WORK REQUIRED
Count the lines below that contain the word "left", and give only that number.

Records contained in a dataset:
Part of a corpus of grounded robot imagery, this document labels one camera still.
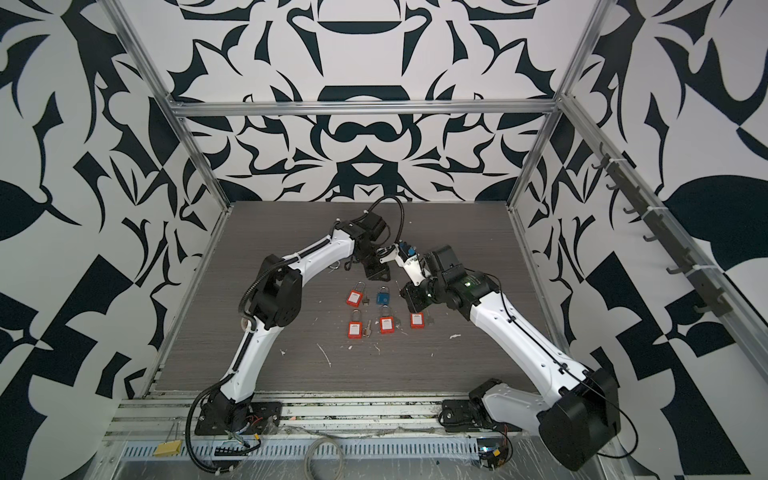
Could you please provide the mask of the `blue padlock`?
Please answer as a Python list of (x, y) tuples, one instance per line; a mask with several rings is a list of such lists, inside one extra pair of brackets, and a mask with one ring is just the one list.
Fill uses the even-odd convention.
[(381, 286), (376, 294), (376, 304), (380, 306), (389, 305), (391, 301), (390, 290), (387, 286)]

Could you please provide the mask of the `red padlock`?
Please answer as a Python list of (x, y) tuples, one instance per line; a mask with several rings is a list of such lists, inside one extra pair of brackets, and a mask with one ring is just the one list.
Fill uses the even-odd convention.
[(363, 333), (362, 312), (359, 309), (353, 309), (347, 327), (347, 337), (349, 339), (361, 339)]
[(412, 329), (423, 329), (425, 327), (425, 317), (422, 312), (410, 314), (410, 327)]
[(381, 334), (390, 334), (395, 332), (395, 321), (392, 309), (389, 305), (380, 306), (379, 330)]
[(345, 303), (353, 308), (358, 308), (366, 298), (365, 291), (366, 283), (363, 281), (357, 282), (349, 291)]

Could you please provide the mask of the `red padlock front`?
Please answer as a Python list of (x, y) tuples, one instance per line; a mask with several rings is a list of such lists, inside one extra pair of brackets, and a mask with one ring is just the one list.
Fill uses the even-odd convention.
[(359, 309), (353, 309), (347, 327), (347, 337), (349, 339), (361, 339), (363, 333), (362, 312)]

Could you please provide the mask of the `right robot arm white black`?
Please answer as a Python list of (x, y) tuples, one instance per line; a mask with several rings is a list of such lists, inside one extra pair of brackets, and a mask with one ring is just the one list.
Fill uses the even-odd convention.
[(486, 382), (473, 393), (483, 417), (538, 435), (571, 471), (603, 456), (603, 447), (619, 435), (627, 417), (611, 373), (592, 370), (556, 347), (513, 306), (497, 276), (465, 267), (450, 246), (420, 253), (400, 242), (388, 258), (409, 279), (400, 295), (410, 312), (431, 305), (459, 312), (493, 339), (536, 388), (535, 395), (522, 398), (503, 382)]

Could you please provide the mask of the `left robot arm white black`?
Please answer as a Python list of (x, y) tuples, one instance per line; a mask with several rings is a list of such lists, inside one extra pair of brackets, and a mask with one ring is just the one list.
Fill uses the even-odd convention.
[(197, 410), (242, 446), (241, 455), (261, 447), (260, 441), (251, 444), (242, 434), (251, 425), (249, 408), (259, 373), (277, 336), (298, 316), (303, 287), (323, 270), (344, 260), (361, 264), (369, 280), (390, 279), (389, 267), (380, 262), (384, 242), (379, 239), (388, 226), (375, 213), (387, 198), (375, 200), (356, 218), (334, 221), (328, 233), (297, 252), (264, 259), (256, 279), (238, 304), (238, 315), (245, 324), (244, 335), (226, 374), (203, 389), (188, 410), (184, 446), (200, 471), (222, 475), (234, 468), (215, 461), (205, 462), (195, 453), (192, 421)]

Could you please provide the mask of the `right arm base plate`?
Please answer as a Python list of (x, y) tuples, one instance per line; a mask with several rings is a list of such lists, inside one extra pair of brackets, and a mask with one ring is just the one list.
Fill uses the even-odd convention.
[(530, 413), (513, 410), (494, 419), (481, 402), (475, 400), (445, 399), (437, 415), (439, 425), (448, 433), (462, 432), (521, 432), (532, 420)]

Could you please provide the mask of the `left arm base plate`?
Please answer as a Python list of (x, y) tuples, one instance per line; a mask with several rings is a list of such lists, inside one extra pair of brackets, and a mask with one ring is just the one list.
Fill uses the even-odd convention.
[(197, 436), (226, 433), (240, 435), (267, 434), (280, 425), (281, 402), (251, 402), (247, 406), (230, 407), (206, 402), (194, 422)]

ANSWER TO THE EXERCISE
2